- **What the task asks**
Look over the lines below. Report each one that includes the string "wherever".

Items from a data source
****************************************

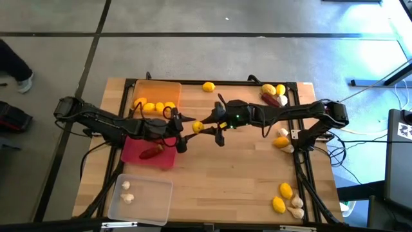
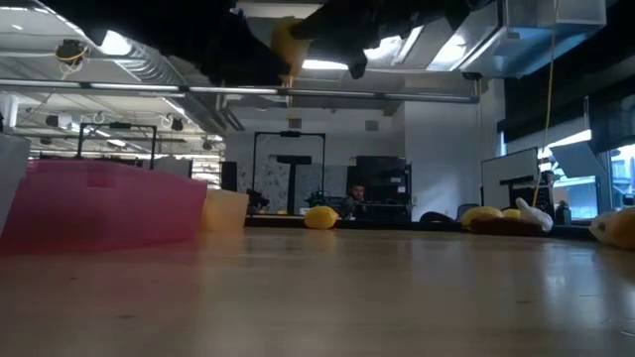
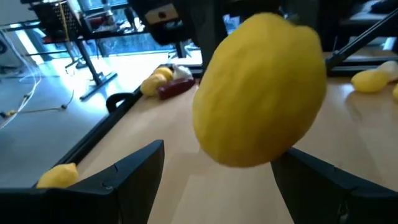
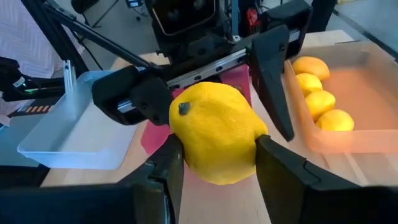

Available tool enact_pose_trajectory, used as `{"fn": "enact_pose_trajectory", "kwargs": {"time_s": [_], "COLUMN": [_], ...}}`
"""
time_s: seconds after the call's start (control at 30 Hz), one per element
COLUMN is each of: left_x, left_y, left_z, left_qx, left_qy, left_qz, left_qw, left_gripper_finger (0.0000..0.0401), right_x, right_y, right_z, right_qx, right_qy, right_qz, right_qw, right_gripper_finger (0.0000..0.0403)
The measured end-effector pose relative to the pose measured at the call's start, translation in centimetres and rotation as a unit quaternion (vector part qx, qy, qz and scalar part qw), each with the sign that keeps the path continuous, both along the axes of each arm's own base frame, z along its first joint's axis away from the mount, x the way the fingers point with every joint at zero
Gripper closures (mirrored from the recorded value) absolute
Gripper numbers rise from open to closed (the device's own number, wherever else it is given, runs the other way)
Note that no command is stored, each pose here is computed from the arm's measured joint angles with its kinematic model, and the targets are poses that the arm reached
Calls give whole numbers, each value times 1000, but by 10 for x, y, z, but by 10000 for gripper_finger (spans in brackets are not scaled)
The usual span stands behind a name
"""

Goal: Sort produce into baskets
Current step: Put the lemon into the yellow bin

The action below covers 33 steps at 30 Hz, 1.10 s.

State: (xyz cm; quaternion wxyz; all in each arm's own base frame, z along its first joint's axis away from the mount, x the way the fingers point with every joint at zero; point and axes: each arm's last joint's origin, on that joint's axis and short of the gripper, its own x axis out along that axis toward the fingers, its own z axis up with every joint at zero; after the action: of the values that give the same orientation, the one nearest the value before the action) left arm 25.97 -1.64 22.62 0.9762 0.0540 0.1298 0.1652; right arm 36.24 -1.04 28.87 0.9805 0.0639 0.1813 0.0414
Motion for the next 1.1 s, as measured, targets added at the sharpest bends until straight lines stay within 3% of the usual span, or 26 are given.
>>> {"fn": "enact_pose_trajectory", "kwargs": {"time_s": [0.23,0.53,0.73,0.93,1.1], "left_x": [1,1,1,1,1], "left_y": [-2,-3,-3,-3,-3], "left_z": [3,5,5,5,5], "left_qx": [-9,5,6,5,3], "left_qy": [-15,-21,-20,-21,-20], "left_qz": [-22,-26,-26,-27,-26], "left_qw": [1000,999,999,999,999], "left_gripper_finger": [119,213,230,224,223], "right_x": [0,0,0,-1,-21], "right_y": [0,0,0,0,0], "right_z": [0,0,0,0,11], "right_qx": [-3,-9,-11,-15,-27], "right_qy": [1,-1,-1,4,39], "right_qz": [-6,-5,-5,-1,-3], "right_qw": [1000,1000,1000,1000,999], "right_gripper_finger": [246,246,244,197,157]}}
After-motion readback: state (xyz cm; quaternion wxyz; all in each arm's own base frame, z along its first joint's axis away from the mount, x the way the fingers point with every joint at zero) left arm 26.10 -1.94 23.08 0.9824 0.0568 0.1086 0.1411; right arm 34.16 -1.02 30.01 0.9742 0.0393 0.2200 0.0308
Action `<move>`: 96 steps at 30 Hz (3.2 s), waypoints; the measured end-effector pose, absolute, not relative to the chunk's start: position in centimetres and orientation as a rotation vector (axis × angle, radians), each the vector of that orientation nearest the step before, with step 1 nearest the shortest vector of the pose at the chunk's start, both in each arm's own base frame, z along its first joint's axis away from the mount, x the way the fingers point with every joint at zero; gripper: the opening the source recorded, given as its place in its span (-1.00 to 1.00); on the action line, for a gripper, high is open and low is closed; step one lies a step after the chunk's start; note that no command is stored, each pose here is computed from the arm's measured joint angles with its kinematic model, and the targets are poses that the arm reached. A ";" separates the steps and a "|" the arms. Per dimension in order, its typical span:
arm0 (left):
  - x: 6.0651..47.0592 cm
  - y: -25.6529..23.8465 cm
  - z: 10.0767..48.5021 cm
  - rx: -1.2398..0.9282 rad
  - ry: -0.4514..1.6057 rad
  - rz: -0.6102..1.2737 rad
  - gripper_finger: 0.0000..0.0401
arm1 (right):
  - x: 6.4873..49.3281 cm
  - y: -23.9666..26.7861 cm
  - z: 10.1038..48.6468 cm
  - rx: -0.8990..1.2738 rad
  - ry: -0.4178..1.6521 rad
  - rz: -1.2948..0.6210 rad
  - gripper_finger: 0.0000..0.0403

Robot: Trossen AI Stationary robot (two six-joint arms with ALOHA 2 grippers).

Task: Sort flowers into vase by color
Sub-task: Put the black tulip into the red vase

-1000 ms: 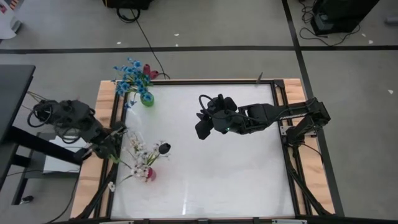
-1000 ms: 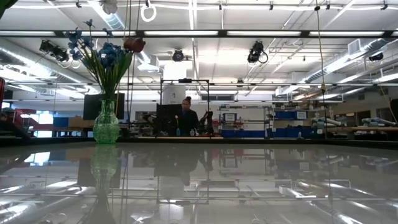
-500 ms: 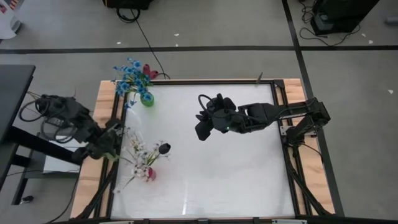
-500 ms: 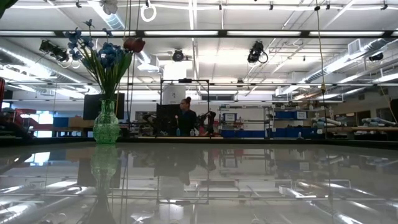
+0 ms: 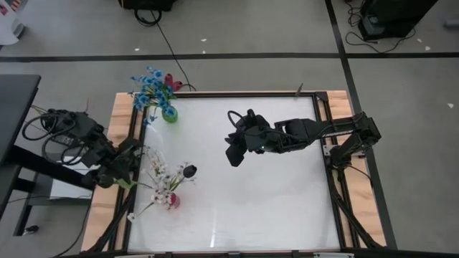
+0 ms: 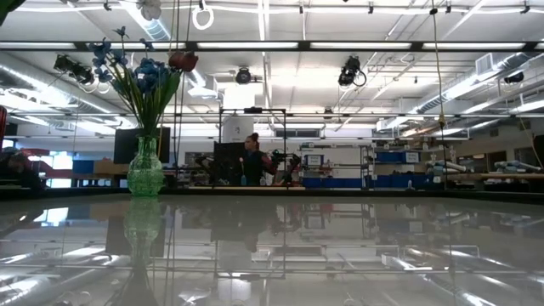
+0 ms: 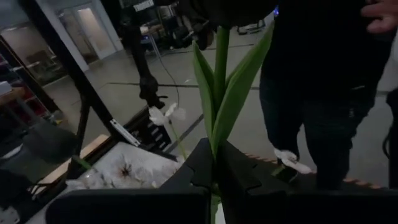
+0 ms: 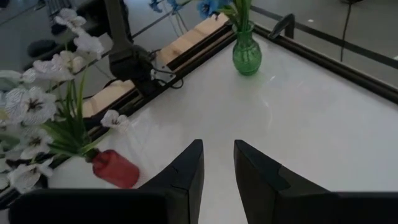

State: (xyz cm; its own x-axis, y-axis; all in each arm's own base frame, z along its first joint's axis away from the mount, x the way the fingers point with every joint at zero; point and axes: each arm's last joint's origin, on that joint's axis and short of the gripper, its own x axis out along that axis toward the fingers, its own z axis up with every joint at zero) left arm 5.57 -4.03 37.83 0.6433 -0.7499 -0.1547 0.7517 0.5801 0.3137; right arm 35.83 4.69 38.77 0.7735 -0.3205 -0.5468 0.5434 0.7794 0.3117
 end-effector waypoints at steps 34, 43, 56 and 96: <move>6.3 -3.9 36.4 0.253 0.049 -0.707 -0.92 | 36.9 6.1 36.7 0.619 0.480 -0.616 -0.59; 6.6 -3.9 36.7 0.243 0.032 -0.650 -0.92 | 38.8 12.4 30.0 0.615 0.588 -0.463 -0.49; 5.4 -2.1 40.8 0.133 -0.013 -0.295 -0.92 | 38.8 12.0 30.6 0.627 0.467 -0.653 -0.33; 18.5 -2.1 43.1 0.041 -0.114 0.385 -0.92 | 39.1 -1.5 42.0 -0.043 0.065 -0.061 -0.31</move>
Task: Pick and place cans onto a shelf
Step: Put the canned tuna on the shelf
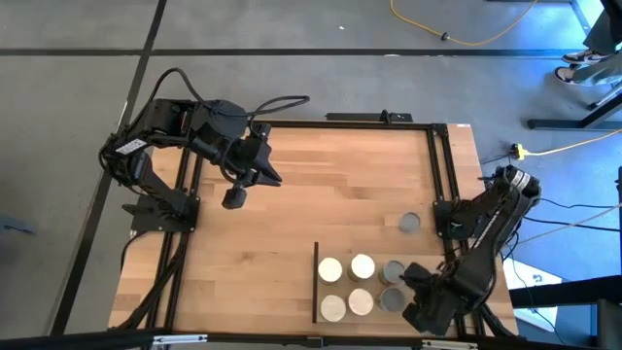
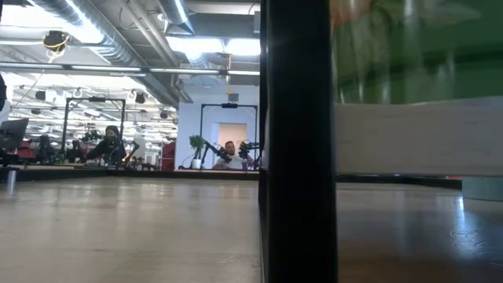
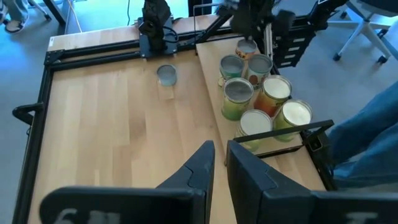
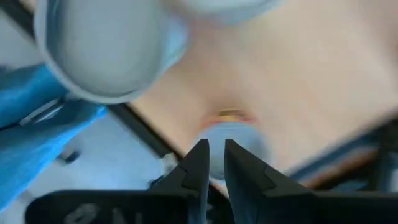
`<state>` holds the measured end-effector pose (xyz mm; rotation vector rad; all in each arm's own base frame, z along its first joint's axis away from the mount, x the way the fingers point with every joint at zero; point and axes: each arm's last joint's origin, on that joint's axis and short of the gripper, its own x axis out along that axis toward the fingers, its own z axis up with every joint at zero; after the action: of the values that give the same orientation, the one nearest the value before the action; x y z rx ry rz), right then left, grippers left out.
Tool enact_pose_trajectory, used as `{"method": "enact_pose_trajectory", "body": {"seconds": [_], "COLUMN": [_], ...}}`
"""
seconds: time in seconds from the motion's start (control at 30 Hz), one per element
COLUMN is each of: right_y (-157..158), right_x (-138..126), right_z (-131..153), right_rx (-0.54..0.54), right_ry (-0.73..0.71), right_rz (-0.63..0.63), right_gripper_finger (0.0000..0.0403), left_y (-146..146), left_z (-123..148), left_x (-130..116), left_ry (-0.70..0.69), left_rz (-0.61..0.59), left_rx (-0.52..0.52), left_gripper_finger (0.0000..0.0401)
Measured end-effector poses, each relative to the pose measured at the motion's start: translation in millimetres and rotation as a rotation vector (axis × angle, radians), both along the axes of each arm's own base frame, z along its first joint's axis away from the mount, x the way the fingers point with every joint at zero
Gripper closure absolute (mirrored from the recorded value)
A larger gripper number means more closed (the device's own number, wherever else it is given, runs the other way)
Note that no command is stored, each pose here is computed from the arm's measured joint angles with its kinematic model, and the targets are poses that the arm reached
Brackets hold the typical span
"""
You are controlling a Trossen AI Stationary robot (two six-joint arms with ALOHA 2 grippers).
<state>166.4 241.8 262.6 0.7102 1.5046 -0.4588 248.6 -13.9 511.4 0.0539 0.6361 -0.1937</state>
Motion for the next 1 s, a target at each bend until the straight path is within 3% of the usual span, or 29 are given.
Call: {"method": "enact_pose_trajectory", "body": {"seconds": [0.2,0.37,0.5,0.7,1.0], "right_y": [-23,-36,-49,-72,-123], "right_x": [-8,-6,-1,6,8], "right_z": [54,73,66,41,15], "right_rx": [-0.208,-0.171,-0.211,-0.281,-0.350], "right_ry": [0.040,-0.013,-0.023,0.063,0.158], "right_rz": [-0.115,-0.206,-0.261,-0.334,-0.484], "right_gripper_finger": [0.0350,0.0350,0.0350,0.0350,0.0350], "left_y": [0,0,0,7,13], "left_z": [0,-2,-2,-10,-32], "left_x": [0,-2,-1,6,25], "left_ry": [0.003,0.029,0.023,0.082,0.229], "left_rz": [0.002,-0.010,0.013,0.248,0.282], "left_rx": [-0.002,-0.003,0.004,0.086,0.126], "left_gripper_finger": [0.0364,0.0364,0.0364,0.0364,0.0364]}}
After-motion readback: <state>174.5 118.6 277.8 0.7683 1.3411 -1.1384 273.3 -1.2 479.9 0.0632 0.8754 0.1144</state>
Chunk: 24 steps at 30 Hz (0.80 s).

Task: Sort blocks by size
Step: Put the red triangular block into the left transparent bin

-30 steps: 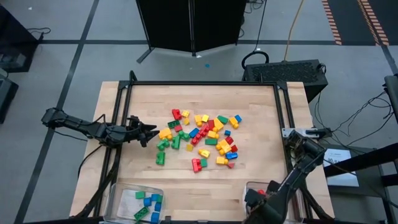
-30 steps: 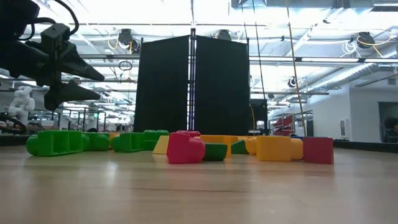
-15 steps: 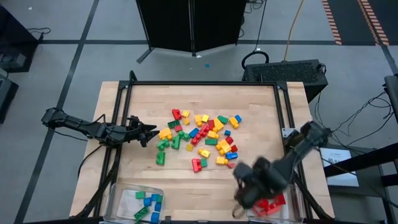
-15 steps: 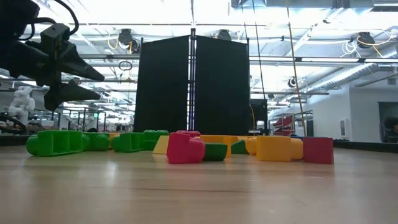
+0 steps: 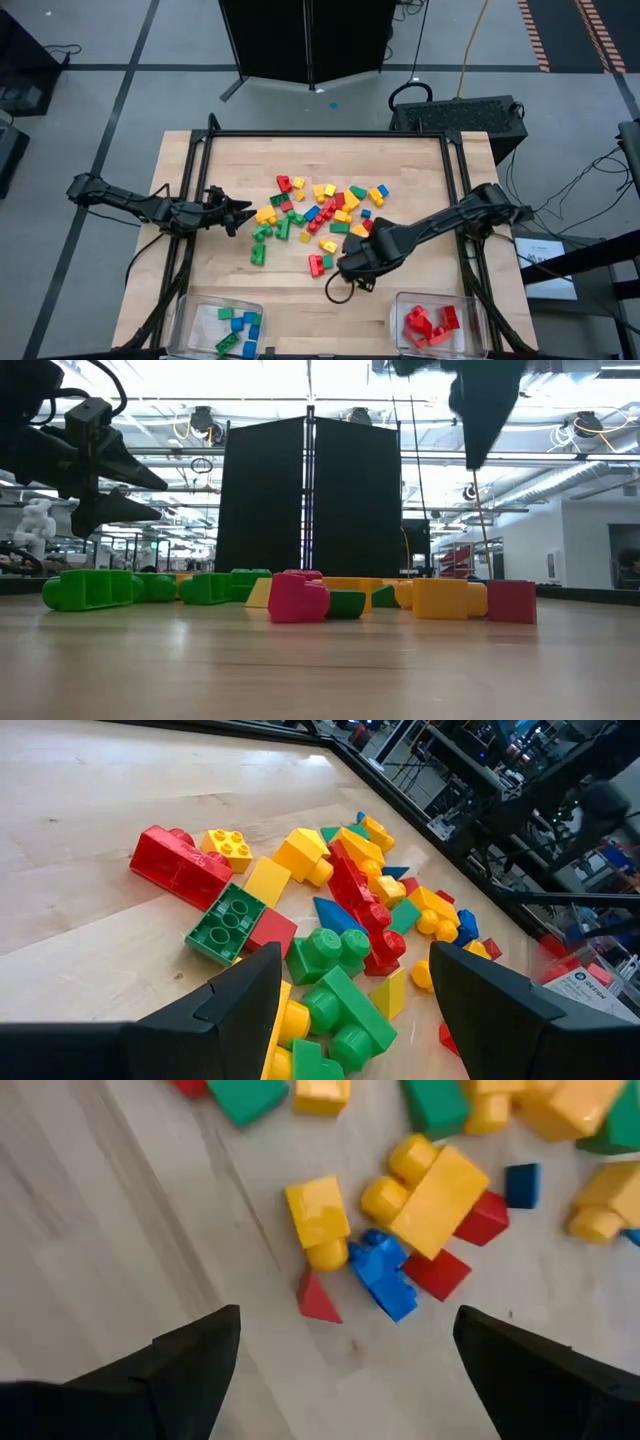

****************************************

- **Answer below**
Gripper numbers rise from open to closed (the device's own number, wherever else it is given, runs the other way)
A larger gripper number means more closed (the device's own number, wherever else it is given, runs the other way)

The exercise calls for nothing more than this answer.